***** GIVEN INFORMATION
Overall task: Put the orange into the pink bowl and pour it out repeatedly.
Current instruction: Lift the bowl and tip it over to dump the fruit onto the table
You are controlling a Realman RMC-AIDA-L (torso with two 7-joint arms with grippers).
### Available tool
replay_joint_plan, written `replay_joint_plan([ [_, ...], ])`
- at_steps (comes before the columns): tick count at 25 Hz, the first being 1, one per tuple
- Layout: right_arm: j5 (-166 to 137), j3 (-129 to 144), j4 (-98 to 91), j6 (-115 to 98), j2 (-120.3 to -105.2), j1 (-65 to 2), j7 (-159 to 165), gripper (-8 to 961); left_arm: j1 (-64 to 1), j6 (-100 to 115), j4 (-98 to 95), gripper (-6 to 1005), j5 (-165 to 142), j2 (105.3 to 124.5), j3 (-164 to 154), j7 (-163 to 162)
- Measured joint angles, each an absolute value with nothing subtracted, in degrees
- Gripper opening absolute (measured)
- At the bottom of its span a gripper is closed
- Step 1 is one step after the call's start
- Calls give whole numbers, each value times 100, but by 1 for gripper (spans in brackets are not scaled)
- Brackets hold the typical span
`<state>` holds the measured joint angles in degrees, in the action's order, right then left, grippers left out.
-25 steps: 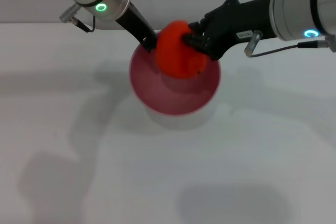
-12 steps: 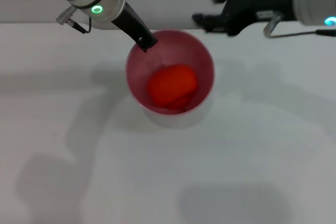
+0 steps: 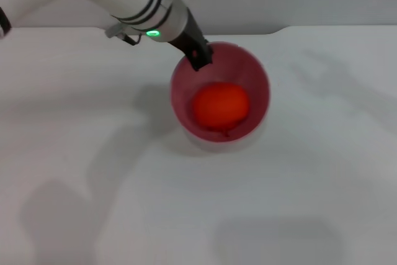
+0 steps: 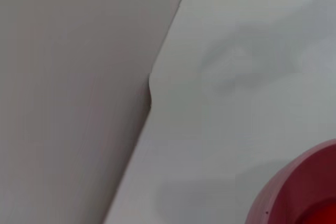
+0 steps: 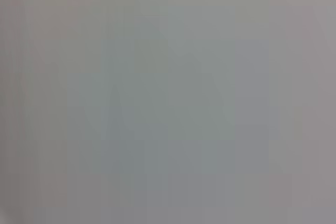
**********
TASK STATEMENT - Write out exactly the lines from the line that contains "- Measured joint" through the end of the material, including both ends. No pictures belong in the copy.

WRITTEN SOLUTION -
- Measured joint angles, each an absolute value with nothing subtracted, in degrees
- Gripper opening absolute (measured)
- At the bottom of its span a gripper is closed
- Step 1 is one step after the call's start
- Calls give whole numbers, each value times 100, but by 1 for gripper (spans in brackets are not scaled)
- Brackets hold the typical span
`<state>` holds the measured joint angles in degrees, in the action's order, right then left, grippers left out.
-25 steps: 
-12 steps: 
+0 steps: 
+0 steps: 
+0 steps: 

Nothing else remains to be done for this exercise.